The product portfolio extends well beyond standard tubes. Mingyang produces quartz glass rods, quartz sheets, quartz glass windows, sapphire windows, calcium fluoride glass windows, infrared and ultraviolet coatings, high-pressure resistant aluminosilicate glass window panels, and a full range of quartz glass instruments. For laboratory and industrial processes, the company supplies quartz crucibles, clear quartz crucibles, high-purity silica crucibles, and laboratory quartz crucibles suited to high-temperature metal melting and semiconductor crystal growth. The heating product line includes quartz heaters, quartz infrared heating tubes, far-infrared directional radiation heaters, and ultraviolet germicidal lamps. Decorative and functional acoustic products including quartz-derived components for sound healing instruments and specialty glass further demonstrate the versatility of Mingyang's silica-based manufacturing capabilities.
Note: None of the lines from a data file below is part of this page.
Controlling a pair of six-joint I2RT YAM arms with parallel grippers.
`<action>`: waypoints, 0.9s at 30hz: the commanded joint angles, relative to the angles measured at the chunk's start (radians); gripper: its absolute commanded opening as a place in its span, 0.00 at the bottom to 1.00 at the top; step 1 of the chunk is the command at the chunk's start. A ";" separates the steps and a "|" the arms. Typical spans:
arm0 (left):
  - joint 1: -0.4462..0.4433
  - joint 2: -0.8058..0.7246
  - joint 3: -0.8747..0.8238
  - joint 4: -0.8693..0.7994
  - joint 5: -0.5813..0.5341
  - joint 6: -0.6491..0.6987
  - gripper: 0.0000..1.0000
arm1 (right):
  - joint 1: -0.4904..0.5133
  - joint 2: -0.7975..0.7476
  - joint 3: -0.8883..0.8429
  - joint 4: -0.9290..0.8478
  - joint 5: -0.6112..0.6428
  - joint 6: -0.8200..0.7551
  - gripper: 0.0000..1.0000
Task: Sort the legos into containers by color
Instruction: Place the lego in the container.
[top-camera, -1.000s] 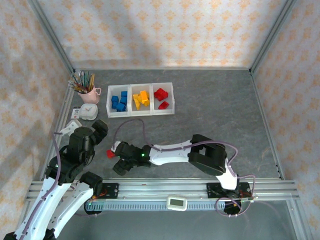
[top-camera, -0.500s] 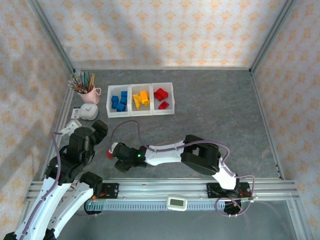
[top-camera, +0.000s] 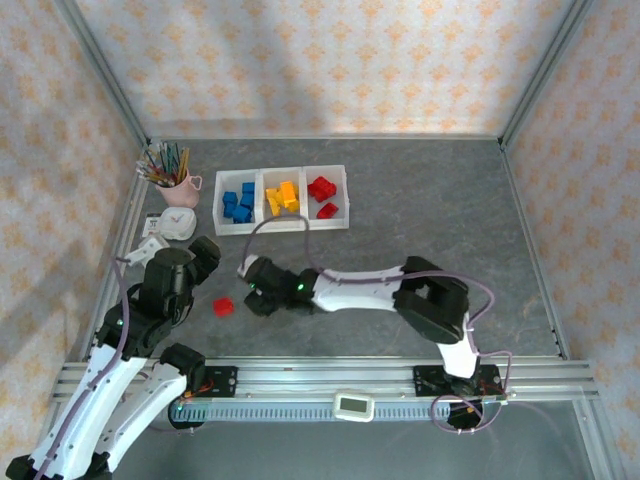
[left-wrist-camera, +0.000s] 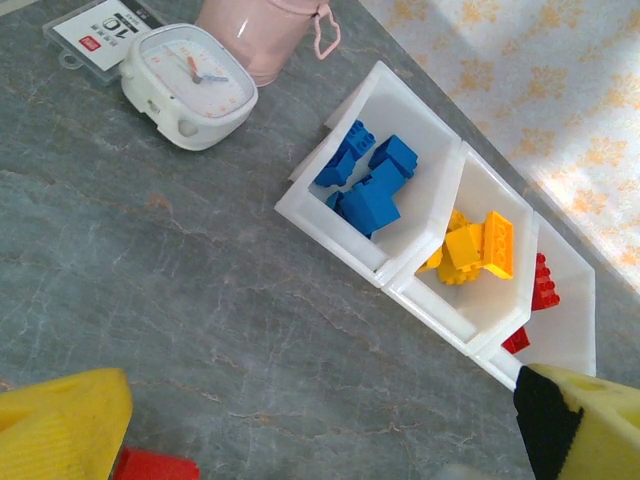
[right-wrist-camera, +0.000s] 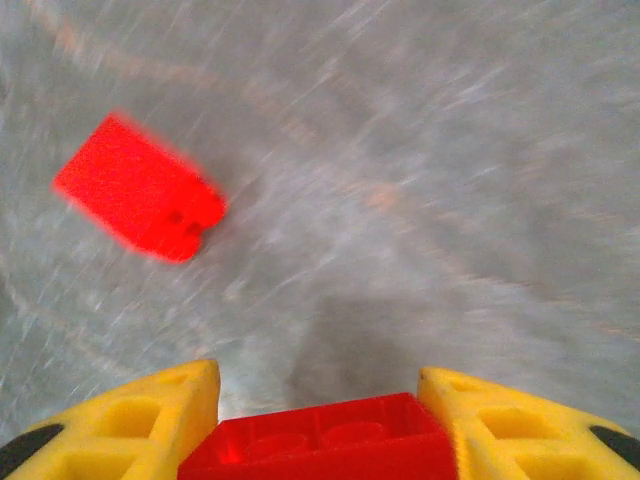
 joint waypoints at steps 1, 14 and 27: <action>0.007 0.045 0.036 0.090 0.023 0.053 0.99 | -0.106 -0.101 -0.021 -0.026 0.030 0.062 0.46; 0.008 0.238 0.021 0.346 0.134 0.139 0.99 | -0.506 0.047 0.216 -0.082 0.189 0.072 0.48; 0.012 0.252 0.028 0.347 0.118 0.141 0.99 | -0.533 0.088 0.350 -0.120 0.180 0.038 0.74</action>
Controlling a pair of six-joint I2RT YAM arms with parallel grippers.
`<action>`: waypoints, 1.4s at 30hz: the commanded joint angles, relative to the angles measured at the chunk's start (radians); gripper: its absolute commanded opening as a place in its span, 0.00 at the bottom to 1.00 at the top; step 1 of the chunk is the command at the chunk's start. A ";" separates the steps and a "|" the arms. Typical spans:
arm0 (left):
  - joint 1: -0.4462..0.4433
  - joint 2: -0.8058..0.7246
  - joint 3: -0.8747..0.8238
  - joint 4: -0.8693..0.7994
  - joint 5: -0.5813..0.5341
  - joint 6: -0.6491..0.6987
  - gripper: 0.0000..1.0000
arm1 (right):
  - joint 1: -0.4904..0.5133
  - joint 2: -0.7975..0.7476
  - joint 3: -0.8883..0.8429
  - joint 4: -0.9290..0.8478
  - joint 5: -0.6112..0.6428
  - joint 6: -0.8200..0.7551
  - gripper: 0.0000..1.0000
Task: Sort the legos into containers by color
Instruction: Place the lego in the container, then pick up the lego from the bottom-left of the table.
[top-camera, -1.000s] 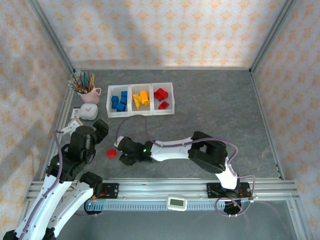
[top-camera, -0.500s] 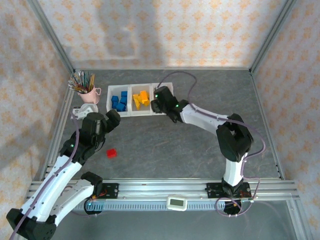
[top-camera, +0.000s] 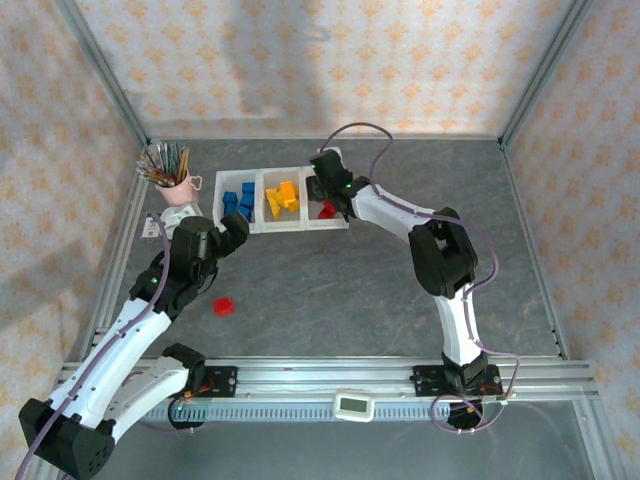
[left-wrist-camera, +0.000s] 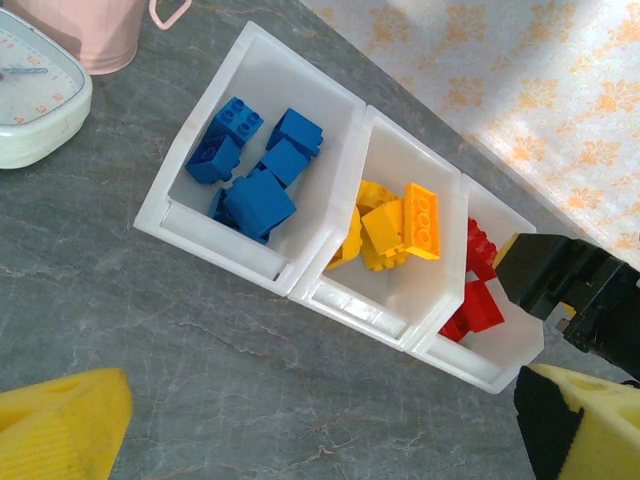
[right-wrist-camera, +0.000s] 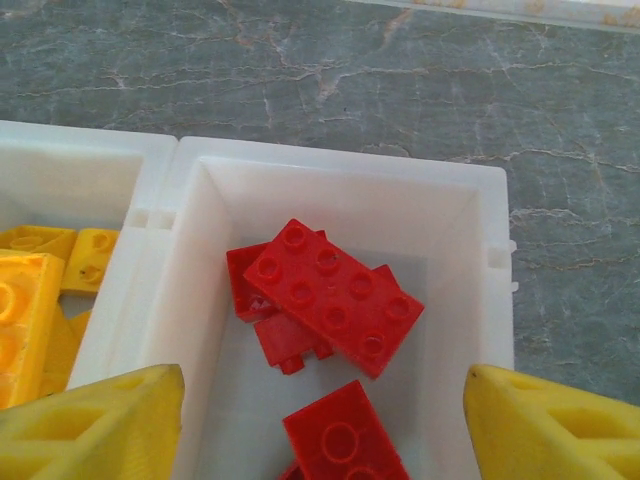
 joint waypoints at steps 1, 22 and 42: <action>0.011 -0.026 0.021 -0.004 -0.014 0.017 0.99 | 0.023 -0.103 -0.036 -0.007 -0.015 -0.008 0.74; 0.013 -0.265 0.020 -0.337 -0.129 -0.097 0.99 | 0.487 -0.222 -0.387 0.193 -0.206 -0.056 0.87; 0.013 -0.330 0.046 -0.430 -0.192 -0.156 0.99 | 0.614 0.093 -0.106 0.222 -0.309 -0.166 0.94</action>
The bar chart illustrates the approximate distribution of Yancheng Mingyang's product portfolio across five major application segments. Tubes and rods account for the largest share at 35%, reflecting the foundational importance of quartz glass tube, quartz tubing, double-hole tubes, and quartz crystal rods and quartz glass rods in the company's core output. Heating products represent 22% of the range, covering quartz infrared heating tubes, carbon fiber quartz heaters, and far-infrared directional heaters — a rapidly growing category driven by industrial energy efficiency initiatives. Crucibles and instruments at 20% include laboratory quartz crucibles, silica crucibles, high-borosilicate glass instruments, and process vessels. The optical and windows segment at 15% encompasses quartz glass windows, UV plates, sapphire windows, and coated optical components. The specialty and custom category at 8% covers unique customer-driven solutions such as gold-plated quartz tubes, custom bent or shaped tubes, and engineered assemblies for specific process environments. This breadth of capability enables Mingyang to serve as a single-source quartz glass tubing supplier across multiple product categories, reducing procurement complexity for customers managing diverse glass and quartz component needs.
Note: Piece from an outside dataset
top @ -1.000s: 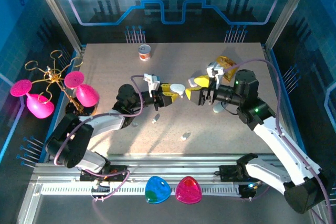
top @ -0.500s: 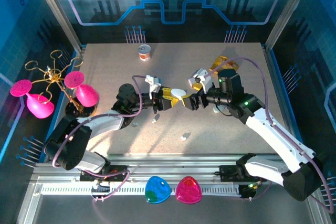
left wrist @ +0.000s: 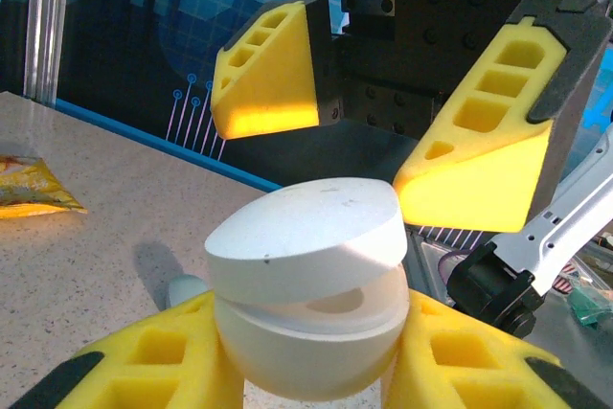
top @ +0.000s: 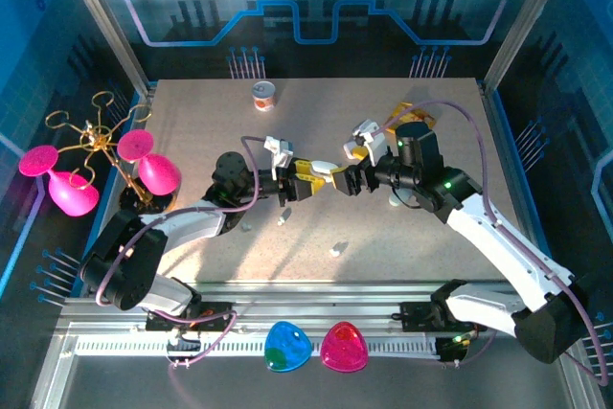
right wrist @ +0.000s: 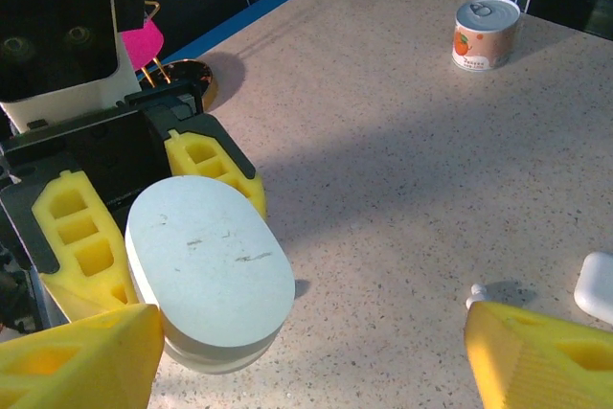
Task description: Insert wireless bluetooth earbuds into charging case
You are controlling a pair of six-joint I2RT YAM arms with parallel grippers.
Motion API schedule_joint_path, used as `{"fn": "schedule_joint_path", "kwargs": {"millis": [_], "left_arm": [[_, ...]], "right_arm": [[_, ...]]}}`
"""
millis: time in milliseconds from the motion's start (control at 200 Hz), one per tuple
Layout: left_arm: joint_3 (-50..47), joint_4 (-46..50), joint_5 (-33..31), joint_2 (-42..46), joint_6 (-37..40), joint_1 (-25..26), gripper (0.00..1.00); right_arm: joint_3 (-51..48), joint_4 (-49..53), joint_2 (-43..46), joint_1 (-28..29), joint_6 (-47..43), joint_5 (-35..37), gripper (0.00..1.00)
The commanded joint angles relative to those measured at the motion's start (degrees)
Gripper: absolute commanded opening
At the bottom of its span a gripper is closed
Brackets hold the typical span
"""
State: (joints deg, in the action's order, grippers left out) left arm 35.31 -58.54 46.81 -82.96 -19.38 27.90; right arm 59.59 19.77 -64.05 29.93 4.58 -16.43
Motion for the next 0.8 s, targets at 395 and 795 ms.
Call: {"fn": "schedule_joint_path", "kwargs": {"millis": [395, 795], "left_arm": [[-1.96, -8.79, 5.77, -0.31, 1.62, 0.65, 0.25], [-4.31, -8.91, -1.42, 1.34, 7.74, 0.05, 0.25]], "right_arm": [[1.07, -1.96, 1.50, -1.99, 2.54, 1.05, 0.81], [-8.39, -14.75, 12.13, -7.11, 13.47, -7.99, 0.85]]}}
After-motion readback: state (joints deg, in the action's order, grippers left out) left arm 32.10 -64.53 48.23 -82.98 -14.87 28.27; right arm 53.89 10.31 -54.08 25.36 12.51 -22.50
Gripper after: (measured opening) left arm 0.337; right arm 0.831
Specifying the correct quartz glass tubing requires evaluating several parameters systematically. Using the wrong grade can lead to premature failure, contamination, or inadequate optical or thermal performance. The checklist below covers the most critical decision points for industrial and laboratory buyers.
Yancheng Mingyang Quartz Products Co., Ltd. is a company specializing in the production of quartz and special glass products, serving as the Jiangsu manufacturing base of Jinzhou Mingde Quartz Glass Co., Ltd. Since establishment, the company has developed rapidly by introducing advanced technology and production equipment from both domestic and international sources, continuously improving product quality and expanding its portfolio.
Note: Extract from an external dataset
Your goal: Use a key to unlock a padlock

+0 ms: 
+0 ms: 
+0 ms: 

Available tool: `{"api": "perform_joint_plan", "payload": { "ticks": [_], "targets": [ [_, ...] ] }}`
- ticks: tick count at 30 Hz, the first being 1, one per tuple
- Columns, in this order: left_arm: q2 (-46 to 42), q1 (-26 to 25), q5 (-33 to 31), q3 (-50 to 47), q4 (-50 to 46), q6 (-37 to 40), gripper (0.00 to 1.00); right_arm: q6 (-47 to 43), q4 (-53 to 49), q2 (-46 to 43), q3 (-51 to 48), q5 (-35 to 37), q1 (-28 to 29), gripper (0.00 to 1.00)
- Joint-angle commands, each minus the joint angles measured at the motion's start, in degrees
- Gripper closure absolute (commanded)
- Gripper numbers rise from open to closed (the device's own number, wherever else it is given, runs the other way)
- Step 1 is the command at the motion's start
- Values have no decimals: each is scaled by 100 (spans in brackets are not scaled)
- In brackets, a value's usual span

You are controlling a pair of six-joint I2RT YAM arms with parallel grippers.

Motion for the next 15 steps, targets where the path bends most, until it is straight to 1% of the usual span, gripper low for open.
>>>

Relying on its own manufacturing strengths, Mingyang has developed a diverse range of products tailored to specific market needs and customer requirements, solving many urgent production challenges across industries. The company's product range includes quartz glass tubes, double-hole quartz glass tubes, quartz glass rods, quartz sheets, sapphire windows, calcium fluoride glass windows, infrared and ultraviolet coatings, high-pressure resistant aluminosilicate glass windows, quartz glass instruments, high borosilicate glass instruments, quartz crucibles, quartz gold-plated tubes, quartz heaters, quartz infrared heating tubes, far-infrared directional radiation heaters, ultraviolet germicidal lamps, and a broad range of other special-purpose quartz glass products. With this comprehensive capability, Mingyang is positioned to support engineers, researchers, and manufacturers who require reliable, well-specified quartz products across optical, thermal, chemical, and acoustic applications.